:: What the exercise asks ::
All lines in the records below with the word "spaces" must be returned.

:: Provided records ::
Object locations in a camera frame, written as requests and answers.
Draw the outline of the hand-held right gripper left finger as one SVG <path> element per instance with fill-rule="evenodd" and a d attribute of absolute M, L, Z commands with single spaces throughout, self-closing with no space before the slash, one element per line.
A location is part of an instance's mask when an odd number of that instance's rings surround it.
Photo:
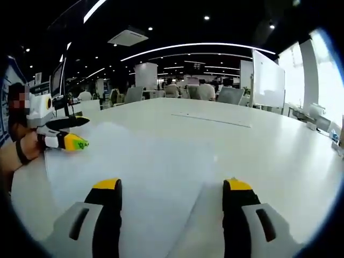
<path fill-rule="evenodd" d="M 54 223 L 54 257 L 119 257 L 122 184 L 112 178 L 95 184 Z"/>

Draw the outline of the person's left hand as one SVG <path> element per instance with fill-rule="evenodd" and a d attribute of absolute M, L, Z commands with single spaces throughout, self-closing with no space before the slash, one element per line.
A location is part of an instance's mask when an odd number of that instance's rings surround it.
<path fill-rule="evenodd" d="M 45 149 L 43 144 L 39 141 L 39 137 L 35 131 L 32 131 L 20 140 L 17 140 L 15 145 L 17 156 L 22 164 L 30 163 Z"/>

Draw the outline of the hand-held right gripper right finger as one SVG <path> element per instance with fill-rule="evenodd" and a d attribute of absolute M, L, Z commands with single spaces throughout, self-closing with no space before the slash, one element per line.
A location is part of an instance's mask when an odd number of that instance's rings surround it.
<path fill-rule="evenodd" d="M 223 181 L 224 257 L 294 257 L 297 243 L 287 221 L 261 203 L 252 187 L 236 178 Z"/>

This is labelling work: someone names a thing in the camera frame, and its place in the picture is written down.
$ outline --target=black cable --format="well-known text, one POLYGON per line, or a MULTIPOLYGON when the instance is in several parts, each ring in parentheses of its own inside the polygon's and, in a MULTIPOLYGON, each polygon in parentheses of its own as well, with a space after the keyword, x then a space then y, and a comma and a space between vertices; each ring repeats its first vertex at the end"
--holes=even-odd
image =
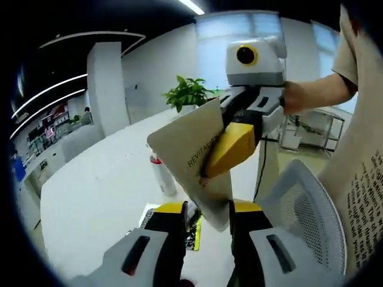
POLYGON ((254 198, 253 198, 253 202, 255 202, 255 200, 256 200, 256 197, 257 197, 257 194, 258 194, 258 190, 259 190, 259 186, 261 184, 261 179, 262 179, 262 176, 263 176, 263 170, 265 169, 265 165, 266 165, 266 146, 267 146, 267 144, 268 144, 268 137, 265 136, 265 151, 264 151, 264 155, 263 155, 263 164, 262 164, 261 174, 259 176, 259 181, 258 181, 256 193, 255 193, 254 198))

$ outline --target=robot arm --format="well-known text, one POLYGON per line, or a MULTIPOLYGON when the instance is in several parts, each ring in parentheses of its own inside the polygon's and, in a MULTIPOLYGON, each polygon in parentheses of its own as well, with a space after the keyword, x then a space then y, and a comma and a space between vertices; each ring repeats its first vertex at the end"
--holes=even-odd
POLYGON ((286 46, 276 36, 230 43, 226 74, 231 95, 221 103, 224 132, 202 174, 213 178, 245 161, 283 119, 286 46))

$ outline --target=paper bag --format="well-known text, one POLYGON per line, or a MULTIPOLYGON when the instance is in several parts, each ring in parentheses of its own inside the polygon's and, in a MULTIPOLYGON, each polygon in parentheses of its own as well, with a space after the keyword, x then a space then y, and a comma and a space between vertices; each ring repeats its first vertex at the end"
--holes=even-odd
POLYGON ((149 146, 218 231, 229 224, 228 200, 232 199, 230 172, 213 179, 201 178, 200 170, 216 137, 223 131, 219 99, 178 118, 149 135, 149 146))

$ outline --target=hand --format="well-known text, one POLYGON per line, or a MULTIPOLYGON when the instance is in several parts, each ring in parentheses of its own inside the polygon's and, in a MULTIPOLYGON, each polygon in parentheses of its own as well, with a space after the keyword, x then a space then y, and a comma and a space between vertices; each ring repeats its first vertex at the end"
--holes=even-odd
POLYGON ((291 115, 305 109, 308 97, 303 87, 294 82, 287 81, 284 90, 284 114, 291 115))

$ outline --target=white pillar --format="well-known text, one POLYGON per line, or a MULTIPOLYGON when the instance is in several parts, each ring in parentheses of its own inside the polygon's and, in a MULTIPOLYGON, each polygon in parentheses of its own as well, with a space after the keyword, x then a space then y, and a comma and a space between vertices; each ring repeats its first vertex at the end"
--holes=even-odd
POLYGON ((128 126, 121 43, 96 43, 88 54, 87 73, 90 112, 101 135, 109 136, 128 126))

:: Reply ::
Draw the outline of the hand-held right gripper left finger as one SVG <path> element per instance with fill-rule="evenodd" and a d attribute of absolute M, L, Z commands with single spaces throughout, self-closing with no space before the slash, one element per line.
Draw the outline of the person's left hand as one SVG <path> element per instance with fill-rule="evenodd" and a d attribute of absolute M, L, Z commands with single spaces throughout, self-closing with no space before the slash, one element per line.
Draw the outline of the hand-held right gripper right finger as one SVG <path> element per instance with fill-rule="evenodd" and a d attribute of absolute M, L, Z commands with single spaces throughout, self-closing with no space before the slash, one element per line.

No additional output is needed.